Audio spectrogram

Background

In this example we will go through the steps to build a DALI audio processing pipeline, including the calculation of a spectrogram. A spectrogram is a representation of a signal (e.g. an audio signal) that shows the evolution of the frequency spectrum in time.

Typically, a spectrogram is calculated by computing the fast fourier transform (FFT) over a series of overlapping windows extracted from the original signal. The process of dividing the signal in short term sequences of fixed size and applying FFT on those independently is called Short-time Fourier transform (STFT). The spectrogram is then calculated as the (typically squared) complex magnitude of the STFT.

Extracting short term windows of the original image affects the calculated spectrum by producing aliasing artifacts. This is often call spectral leakage. To control/reduce the spectral leakage effect, we use different window functions when extracting the windows. Some examples of window functions are: Hann, Hanning, etc.

It is beyond the scope of this example to go deeper into the details of the signal processing concepts we mentioned above. More information can be found here: - STFT - Window functions

Reference implementation

To verify the correctness of DALI’s implementation, we will compare it against librosa (https://librosa.github.io/librosa/).

[1]:
import librosa as librosa
import numpy as np
import matplotlib.pyplot as plt
%matplotlib inline
import librosa.display

Librosa provides an API to calculate the STFT, producing a complex output (i.e. complex numbers). It is then trivial to calculate the power spectrum from the complex STFT by the following

[2]:
# Size of the FFT, which will also be used as the window length
n_fft=2048

# Step or stride between windows. If the step is smaller than the window lenght, the windows will overlap
hop_length=512

# Load sample audio file
y, sr = librosa.load(librosa.util.example_audio_file())

# Calculate the spectrogram as the square of the complex magnitude of the STFT
spectrogram_librosa = np.abs(librosa.stft(
    y, n_fft=n_fft, hop_length=hop_length, win_length=n_fft, window='hann')) ** 2

We can now transform the spectrogram output to a logarithmic scale by transforming the amplitude to decibels. While doing so we will also normalize the spectrogram so that its maximum represent the 0 dB point.

[3]:
spectrogram_librosa_db = librosa.power_to_db(spectrogram_librosa, ref=np.max)

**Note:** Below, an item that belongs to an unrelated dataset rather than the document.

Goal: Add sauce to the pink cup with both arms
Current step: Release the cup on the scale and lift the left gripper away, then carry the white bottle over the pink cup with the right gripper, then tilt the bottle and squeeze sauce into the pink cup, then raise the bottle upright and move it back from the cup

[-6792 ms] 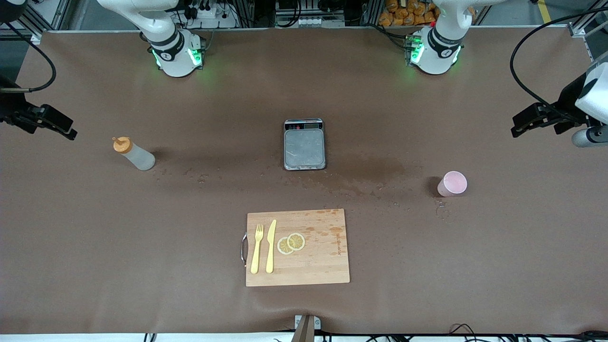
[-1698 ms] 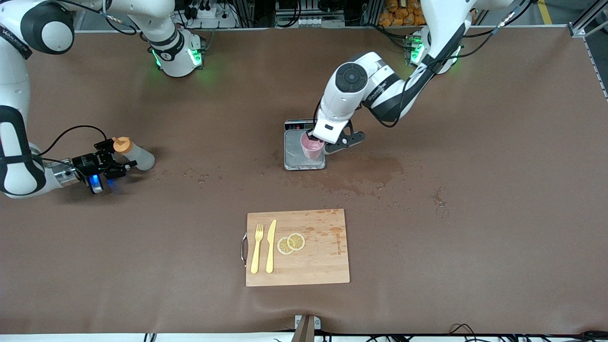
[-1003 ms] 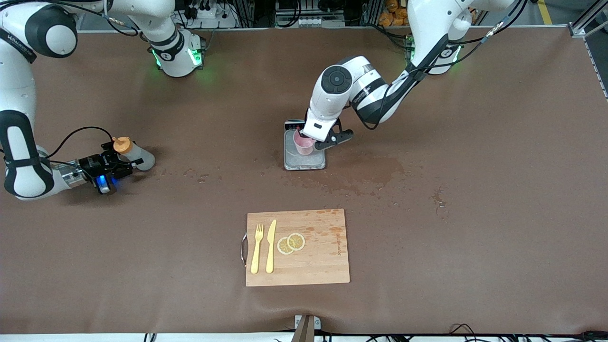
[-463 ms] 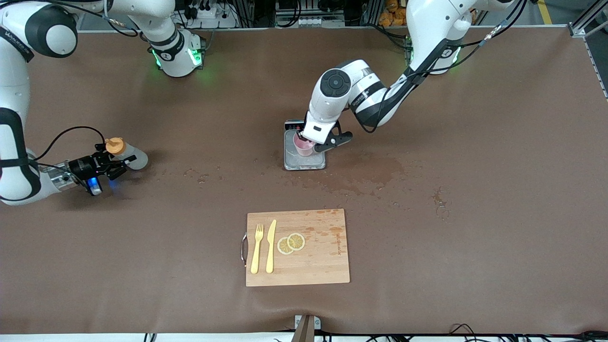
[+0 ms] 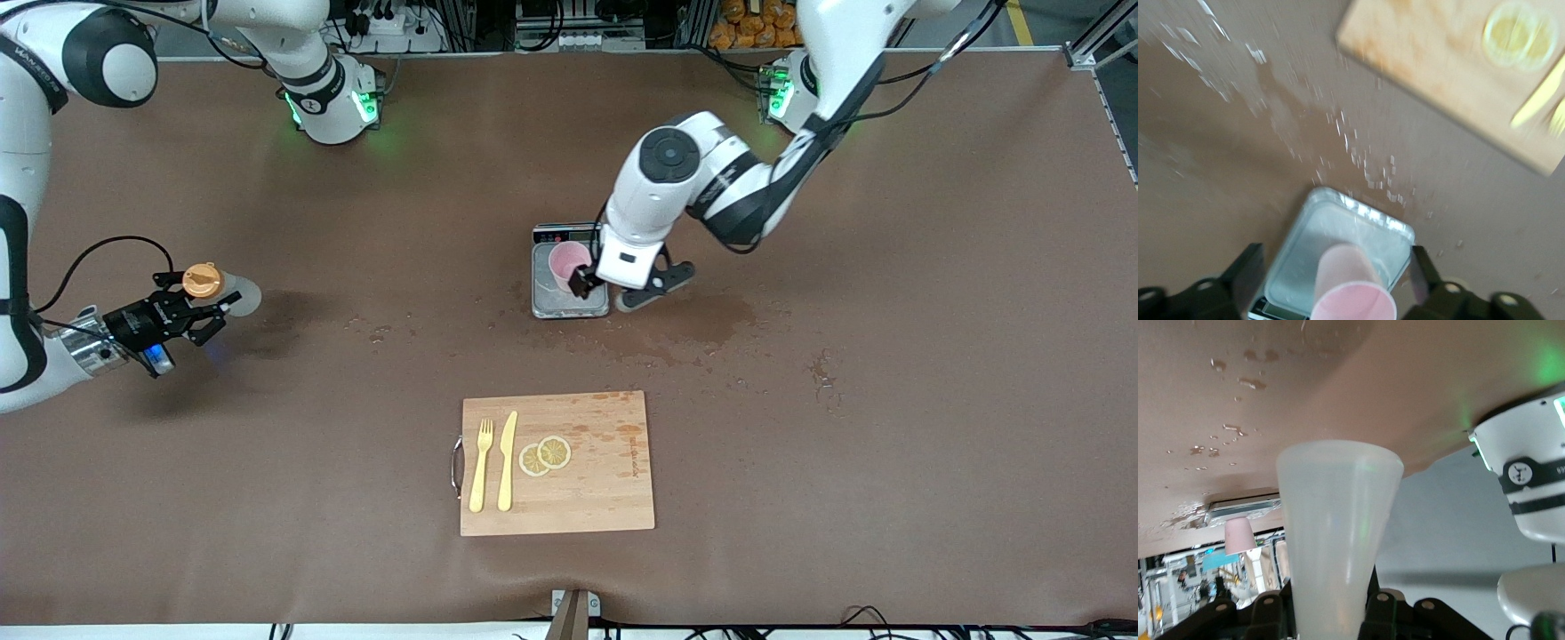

The last step is to display the spectrogram

[4]:
librosa.display.specshow(spectrogram_librosa_db, sr=sr, y_axis='log', x_axis='time', hop_length=hop_length)
plt.title('Reference power spectrogram')
plt.colorbar(format='%+2.0f dB')
plt.tight_layout()
plt.show()
../../_images/examples_audio_spectrogram_9_0.png

Calculating the spectrogram using DALI

To demonstrate DALI’s Spectrogram operator we will define a DALI pipeline, whose input will be provided externally with the help of ExternalSource operator. For demonstration purposes, we can just feed the same input in every iteration, as we will be only calculating one spectrogram.

[5]:
from nvidia.dali.pipeline import Pipeline
import nvidia.dali.ops as ops
import nvidia.dali.types as types
import nvidia.dali as dali

class SpectrogramPipeline(Pipeline):
    def __init__(self, device, batch_size, nfft, window_length, window_step, num_threads=1, device_id=0):
        super(SpectrogramPipeline, self).__init__(batch_size, num_threads, device_id)
        self.device = device

        self.batch_data = []
        y, sr = librosa.load(librosa.util.example_audio_file())
        for _ in range(batch_size):
            self.batch_data.append(np.array(y, dtype=np.float32))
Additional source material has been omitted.